Transcribe the entire listing, keeping each word as it is.
◆ ◆ ◆ ◆ ◆
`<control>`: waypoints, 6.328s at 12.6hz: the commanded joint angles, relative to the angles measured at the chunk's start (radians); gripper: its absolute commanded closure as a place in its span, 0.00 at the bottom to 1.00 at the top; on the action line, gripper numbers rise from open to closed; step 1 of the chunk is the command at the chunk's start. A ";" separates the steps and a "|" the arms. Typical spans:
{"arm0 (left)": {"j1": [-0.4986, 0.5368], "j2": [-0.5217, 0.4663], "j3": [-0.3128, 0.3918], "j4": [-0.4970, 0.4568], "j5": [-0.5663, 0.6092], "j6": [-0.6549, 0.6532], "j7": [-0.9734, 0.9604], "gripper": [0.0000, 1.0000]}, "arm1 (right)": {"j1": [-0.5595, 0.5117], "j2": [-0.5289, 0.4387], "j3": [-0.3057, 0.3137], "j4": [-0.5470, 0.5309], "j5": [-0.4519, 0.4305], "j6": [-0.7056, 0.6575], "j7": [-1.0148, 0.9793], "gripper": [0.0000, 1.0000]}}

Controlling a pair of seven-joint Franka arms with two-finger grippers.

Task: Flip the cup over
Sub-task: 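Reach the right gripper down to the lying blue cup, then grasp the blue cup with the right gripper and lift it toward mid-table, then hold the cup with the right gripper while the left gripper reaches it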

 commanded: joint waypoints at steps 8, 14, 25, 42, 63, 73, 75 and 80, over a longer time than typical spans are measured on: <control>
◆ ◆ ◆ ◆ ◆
== Solution below ==
`<control>`: waypoints, 6.328s at 12.6hz: the commanded joint angles, relative to the angles measured at the chunk's start (radians); gripper: its absolute commanded closure as a place in its span, 0.00 at the bottom to 1.00 at the top; on the action line, gripper numbers rise from open to closed; step 1 of the chunk is the command at the chunk's start. A ";" separates the steps and a "|" the arms. Typical spans:
{"arm0 (left)": {"j1": [-0.4986, 0.5368], "j2": [-0.5217, 0.4663], "j3": [-0.3128, 0.3918], "j4": [-0.4970, 0.4568], "j5": [-0.5663, 0.6092], "j6": [-0.6549, 0.6532], "j7": [-0.9734, 0.9604], "gripper": [0.0000, 1.0000]}, "arm1 (right)": {"j1": [-0.5595, 0.5117], "j2": [-0.5289, 0.4387], "j3": [-0.3057, 0.3137], "j4": [-0.5470, 0.5309], "j5": [-0.4519, 0.4305], "j6": [-0.7056, 0.6575], "j7": [-1.0148, 0.9793], "gripper": [0.0000, 1.0000]}}

Controlling a pair of seven-joint Franka arms with two-finger grippers.

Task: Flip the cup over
Sub-task: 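Reach the right gripper down to the lying blue cup, then grasp the blue cup with the right gripper and lift it toward mid-table, then hold the cup with the right gripper while the left gripper reaches it
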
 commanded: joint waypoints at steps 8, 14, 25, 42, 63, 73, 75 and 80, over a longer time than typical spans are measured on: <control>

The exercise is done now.